You are viewing a plain text version of this content. The canonical link for it is here.
Posted to dev@amaterasu.apache.org by Nadav Har Tzvi <na...@gmail.com> on 2019/03/18 18:12:48 UTC

[Discuss] datasets input file in user's repository

Hi,

Just wanna open this up for discussion as it seems we somehow skipped this
point.
Basically, by now we pretty much have the new datasets APIs in place in the
Python SDK and in implementing frameworks. (amaterasu-pyspark,
amaterasu-pandas, amaterasu-python)
The only question left is regarding the way we get the datasets definitions.
Currently, we still look up the datasets definitions in the maki file,
under the action's exports.
Do we intend to keep it that way? I assume not as I think that every action
needs access to all defined datasets.
In that case, how will the user submit datasets configuration? Is it
another file next to the maki.yaml? Is it a file that resides in the
environment, e.g. next to the env.yaml?
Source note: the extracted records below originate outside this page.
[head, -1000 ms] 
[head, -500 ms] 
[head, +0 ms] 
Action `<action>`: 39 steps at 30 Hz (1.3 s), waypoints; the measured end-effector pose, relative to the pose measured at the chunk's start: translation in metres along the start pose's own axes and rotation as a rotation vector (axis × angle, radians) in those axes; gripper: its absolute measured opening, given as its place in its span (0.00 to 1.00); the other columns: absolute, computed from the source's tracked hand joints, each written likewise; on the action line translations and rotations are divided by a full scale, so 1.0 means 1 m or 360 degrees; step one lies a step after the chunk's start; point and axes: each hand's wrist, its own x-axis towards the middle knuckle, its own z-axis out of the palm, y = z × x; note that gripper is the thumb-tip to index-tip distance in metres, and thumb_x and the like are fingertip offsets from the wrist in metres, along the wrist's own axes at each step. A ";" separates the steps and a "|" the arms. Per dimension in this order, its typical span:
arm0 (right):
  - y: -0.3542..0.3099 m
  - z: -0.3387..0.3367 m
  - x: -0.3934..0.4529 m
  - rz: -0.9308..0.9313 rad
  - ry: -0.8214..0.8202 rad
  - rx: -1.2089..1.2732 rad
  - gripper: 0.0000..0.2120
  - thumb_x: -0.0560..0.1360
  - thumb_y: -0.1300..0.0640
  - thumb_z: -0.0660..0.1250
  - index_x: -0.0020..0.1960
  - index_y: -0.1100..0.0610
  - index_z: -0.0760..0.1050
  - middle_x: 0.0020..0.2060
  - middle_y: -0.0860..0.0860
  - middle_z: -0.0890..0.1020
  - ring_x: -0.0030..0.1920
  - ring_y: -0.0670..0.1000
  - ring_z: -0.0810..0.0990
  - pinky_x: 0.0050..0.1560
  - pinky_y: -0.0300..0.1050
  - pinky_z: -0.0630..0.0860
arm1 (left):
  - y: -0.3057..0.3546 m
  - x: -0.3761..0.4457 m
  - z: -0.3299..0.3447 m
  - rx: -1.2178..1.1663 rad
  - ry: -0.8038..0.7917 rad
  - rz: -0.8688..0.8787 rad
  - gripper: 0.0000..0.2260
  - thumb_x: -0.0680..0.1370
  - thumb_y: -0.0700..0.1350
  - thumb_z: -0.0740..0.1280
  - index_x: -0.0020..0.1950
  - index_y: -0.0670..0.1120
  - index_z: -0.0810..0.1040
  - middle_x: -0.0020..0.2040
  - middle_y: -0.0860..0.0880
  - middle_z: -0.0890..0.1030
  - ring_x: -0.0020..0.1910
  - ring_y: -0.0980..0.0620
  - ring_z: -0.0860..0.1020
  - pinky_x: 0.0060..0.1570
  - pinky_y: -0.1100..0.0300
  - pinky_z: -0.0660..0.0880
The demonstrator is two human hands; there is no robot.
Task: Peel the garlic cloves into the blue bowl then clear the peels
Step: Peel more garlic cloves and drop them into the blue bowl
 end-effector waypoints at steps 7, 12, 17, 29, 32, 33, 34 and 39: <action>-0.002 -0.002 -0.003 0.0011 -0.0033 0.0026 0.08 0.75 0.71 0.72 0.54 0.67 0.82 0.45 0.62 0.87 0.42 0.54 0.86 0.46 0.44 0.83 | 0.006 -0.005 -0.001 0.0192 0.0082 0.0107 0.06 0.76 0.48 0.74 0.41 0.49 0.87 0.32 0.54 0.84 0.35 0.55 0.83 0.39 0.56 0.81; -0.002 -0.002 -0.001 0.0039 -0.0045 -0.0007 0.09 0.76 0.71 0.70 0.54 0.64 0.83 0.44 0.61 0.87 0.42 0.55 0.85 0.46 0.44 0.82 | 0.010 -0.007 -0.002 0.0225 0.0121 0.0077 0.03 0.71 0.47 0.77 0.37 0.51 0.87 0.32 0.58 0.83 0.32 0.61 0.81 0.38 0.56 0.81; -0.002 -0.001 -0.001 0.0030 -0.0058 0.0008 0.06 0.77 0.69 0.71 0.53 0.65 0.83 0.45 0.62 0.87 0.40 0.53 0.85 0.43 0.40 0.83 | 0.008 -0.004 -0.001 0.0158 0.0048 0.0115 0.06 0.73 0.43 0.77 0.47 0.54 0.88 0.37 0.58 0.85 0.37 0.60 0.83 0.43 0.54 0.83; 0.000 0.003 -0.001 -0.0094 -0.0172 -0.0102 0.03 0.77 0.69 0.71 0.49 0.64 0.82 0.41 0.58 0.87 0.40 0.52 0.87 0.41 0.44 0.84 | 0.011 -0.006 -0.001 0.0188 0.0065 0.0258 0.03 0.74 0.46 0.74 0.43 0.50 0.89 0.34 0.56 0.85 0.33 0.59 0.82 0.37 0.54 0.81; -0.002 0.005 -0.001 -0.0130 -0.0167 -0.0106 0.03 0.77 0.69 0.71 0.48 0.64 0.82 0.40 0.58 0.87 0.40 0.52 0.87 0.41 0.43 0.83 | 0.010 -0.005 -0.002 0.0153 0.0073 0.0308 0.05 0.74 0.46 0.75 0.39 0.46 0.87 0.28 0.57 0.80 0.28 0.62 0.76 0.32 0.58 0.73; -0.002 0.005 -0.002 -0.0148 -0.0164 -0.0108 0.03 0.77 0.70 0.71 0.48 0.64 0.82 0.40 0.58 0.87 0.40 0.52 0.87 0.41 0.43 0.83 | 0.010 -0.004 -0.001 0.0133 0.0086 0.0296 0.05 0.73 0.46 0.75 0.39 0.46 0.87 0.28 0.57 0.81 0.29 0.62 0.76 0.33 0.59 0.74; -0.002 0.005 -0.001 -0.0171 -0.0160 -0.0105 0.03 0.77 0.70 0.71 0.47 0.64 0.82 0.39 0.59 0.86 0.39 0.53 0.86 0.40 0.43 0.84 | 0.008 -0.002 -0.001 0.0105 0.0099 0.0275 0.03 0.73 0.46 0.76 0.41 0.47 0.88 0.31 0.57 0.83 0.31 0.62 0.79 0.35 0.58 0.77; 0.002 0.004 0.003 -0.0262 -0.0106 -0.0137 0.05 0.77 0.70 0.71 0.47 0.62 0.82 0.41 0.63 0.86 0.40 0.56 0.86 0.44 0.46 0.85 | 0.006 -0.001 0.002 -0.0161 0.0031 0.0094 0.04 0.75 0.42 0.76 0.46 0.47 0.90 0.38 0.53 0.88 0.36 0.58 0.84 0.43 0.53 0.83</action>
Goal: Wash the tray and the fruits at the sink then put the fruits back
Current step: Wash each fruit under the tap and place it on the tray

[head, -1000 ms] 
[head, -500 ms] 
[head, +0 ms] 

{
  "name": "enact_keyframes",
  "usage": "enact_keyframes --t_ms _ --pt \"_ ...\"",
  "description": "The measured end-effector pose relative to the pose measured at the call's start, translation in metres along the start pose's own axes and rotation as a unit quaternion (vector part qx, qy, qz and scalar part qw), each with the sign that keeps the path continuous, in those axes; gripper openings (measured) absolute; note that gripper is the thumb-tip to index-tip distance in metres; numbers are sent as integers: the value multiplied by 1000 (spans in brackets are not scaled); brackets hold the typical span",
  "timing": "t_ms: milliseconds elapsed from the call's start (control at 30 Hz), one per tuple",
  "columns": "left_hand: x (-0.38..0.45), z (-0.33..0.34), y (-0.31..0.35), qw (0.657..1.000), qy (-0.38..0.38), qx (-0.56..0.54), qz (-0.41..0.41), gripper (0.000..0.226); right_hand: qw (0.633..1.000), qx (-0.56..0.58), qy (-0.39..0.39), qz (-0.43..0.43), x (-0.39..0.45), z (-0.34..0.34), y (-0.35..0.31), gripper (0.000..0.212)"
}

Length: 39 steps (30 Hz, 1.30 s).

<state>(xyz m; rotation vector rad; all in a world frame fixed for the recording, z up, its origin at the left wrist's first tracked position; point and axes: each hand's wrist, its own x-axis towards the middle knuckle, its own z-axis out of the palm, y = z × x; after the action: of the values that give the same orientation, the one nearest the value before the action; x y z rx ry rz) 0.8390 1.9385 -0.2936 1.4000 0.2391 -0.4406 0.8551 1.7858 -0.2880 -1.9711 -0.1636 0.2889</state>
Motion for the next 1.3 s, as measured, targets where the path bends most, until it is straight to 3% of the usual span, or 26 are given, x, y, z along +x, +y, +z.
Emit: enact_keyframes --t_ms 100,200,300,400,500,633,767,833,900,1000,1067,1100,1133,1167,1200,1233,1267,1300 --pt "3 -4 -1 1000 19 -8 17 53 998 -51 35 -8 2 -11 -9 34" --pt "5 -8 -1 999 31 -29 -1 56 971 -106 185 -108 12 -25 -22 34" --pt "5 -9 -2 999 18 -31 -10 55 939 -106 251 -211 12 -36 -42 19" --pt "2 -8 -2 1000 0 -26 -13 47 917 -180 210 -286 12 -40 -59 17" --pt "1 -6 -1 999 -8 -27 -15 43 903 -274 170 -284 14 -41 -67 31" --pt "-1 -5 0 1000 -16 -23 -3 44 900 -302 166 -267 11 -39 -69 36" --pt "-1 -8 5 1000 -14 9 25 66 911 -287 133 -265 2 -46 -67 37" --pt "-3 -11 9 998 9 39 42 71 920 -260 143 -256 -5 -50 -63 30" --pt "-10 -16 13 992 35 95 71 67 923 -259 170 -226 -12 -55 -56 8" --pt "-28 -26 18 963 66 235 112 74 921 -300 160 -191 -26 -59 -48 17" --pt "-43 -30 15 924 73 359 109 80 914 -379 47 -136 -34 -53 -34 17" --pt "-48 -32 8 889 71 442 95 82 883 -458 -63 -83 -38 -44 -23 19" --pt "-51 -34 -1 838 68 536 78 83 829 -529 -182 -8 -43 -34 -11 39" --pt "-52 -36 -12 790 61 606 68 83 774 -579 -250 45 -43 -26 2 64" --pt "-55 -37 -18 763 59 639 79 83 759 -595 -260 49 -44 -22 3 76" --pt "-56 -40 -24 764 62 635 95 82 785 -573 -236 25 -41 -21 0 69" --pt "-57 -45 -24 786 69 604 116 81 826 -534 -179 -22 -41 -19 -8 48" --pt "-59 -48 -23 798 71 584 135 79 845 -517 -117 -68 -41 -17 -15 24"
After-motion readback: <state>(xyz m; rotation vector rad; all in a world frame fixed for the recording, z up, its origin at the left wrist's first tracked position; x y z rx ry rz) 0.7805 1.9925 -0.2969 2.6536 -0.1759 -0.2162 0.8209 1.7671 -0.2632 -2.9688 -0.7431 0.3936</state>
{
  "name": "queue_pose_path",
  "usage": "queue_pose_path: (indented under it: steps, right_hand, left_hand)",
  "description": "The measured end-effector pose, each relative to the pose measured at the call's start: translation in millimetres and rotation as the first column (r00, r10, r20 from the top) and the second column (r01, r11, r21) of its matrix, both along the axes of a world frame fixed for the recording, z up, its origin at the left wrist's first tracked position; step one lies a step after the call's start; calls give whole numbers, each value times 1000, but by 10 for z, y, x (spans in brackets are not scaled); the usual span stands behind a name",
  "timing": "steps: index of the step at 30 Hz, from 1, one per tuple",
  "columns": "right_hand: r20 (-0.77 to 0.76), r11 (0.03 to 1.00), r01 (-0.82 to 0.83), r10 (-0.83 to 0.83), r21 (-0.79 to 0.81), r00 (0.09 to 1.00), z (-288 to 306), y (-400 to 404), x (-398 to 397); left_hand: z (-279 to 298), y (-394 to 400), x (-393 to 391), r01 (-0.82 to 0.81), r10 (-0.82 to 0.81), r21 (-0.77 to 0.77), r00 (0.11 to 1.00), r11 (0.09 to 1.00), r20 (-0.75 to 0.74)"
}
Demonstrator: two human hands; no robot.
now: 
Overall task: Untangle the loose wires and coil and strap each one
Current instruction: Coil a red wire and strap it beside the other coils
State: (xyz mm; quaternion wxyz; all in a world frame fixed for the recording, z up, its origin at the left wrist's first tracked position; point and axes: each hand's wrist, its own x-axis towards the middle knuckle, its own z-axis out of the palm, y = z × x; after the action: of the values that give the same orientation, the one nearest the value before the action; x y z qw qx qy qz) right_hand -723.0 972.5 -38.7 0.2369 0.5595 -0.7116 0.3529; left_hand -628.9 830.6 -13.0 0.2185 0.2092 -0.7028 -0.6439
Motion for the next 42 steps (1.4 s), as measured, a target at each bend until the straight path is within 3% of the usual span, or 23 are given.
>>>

Is it not even a file on its own
but a part of the env.yaml?
Ideas, anyone?

Let's discuss this please!

Cheers,
Nadav

Re: [Discuss] datasets input file in user's repository

Posted by Nadav Har Tzvi <na...@gmail.com>.
I assumed as much.
I will implement a change to the leader to load the data from the env, it
will become a part of the PR for Amaterasu-46.

Cheers,
Nadav



On Tue, 19 Mar 2019 at 01:36, Yaniv Rodenski <ya...@shinto.io> wrote:

> Hi Nadav,
>
> I think datasets should be per environment, (for example, it is very common
> to use different databases for dev/test/prod), so I think that datasets as
> configurations in Amaterasu should sit under env).
>
> Cheers,
> Yaniv
>
> On Tue, Mar 19, 2019 at 5:13 AM Nadav Har Tzvi <na...@gmail.com>
> wrote:
>
> > Hi,
> >
> > Just wanna open this up for discussion as it seems we somehow skipped
> this
> > point.
> > Basically, by now we pretty much have the new datasets APIs in place in
> the
> > Python SDK and in implementing frameworks. (amaterasu-pyspark,
> > amaterasu-pandas, amaterasu-python)
> > The only question left is regarding the way we get the datasets
> > definitions.
> > Currently, we still look up the datasets definitions in the maki file,
> > under the action's exports.
> > Do we intend to keep it that way? I assume not as I think that every
> action
> > needs access to all defined datasets.
> > In that case, how will the user submit datasets configuration? Is it
> > another file next to the maki.yaml? Is it a file that resides in the
> > environment, e.g. next to the env.yaml? Is it not even a file on its own
> > but a part of the env.yaml?
> > Ideas, anyone?
> >
> > Let's discuss this please!
> >
> > Cheers,
> > Nadav
> >
>
>
> --
> Yaniv Rodenski
>
> +61 477 778 405
> yaniv@shinto.io
>

Re: [Discuss] datasets input file in user's repository

Posted by Yaniv Rodenski <ya...@shinto.io>.
Hi Nadav,

I think datasets should be per environment, (for example, it is very common
to use different databases for dev/test/prod), so I think that datasets as
configurations in Amaterasu should sit under env).

Cheers,
Yaniv

On Tue, Mar 19, 2019 at 5:13 AM Nadav Har Tzvi <na...@gmail.com>
wrote:

> Hi,
>
> Just wanna open this up for discussion as it seems we somehow skipped this
> point.
> Basically, by now we pretty much have the new datasets APIs in place in the
> Python SDK and in implementing frameworks. (amaterasu-pyspark,
> amaterasu-pandas, amaterasu-python)
> The only question left is regarding the way we get the datasets
> definitions.
> Currently, we still look up the datasets definitions in the maki file,
> under the action's exports.
> Do we intend to keep it that way? I assume not as I think that every action
> needs access to all defined datasets.
> In that case, how will the user submit datasets configuration? Is it
> another file next to the maki.yaml? Is it a file that resides in the
> environment, e.g. next to the env.yaml? Is it not even a file on its own
> but a part of the env.yaml?
> Ideas, anyone?
>
> Let's discuss this please!
>
> Cheers,
> Nadav
>


-- 
Yaniv Rodenski

+61 477 778 405
yaniv@shinto.io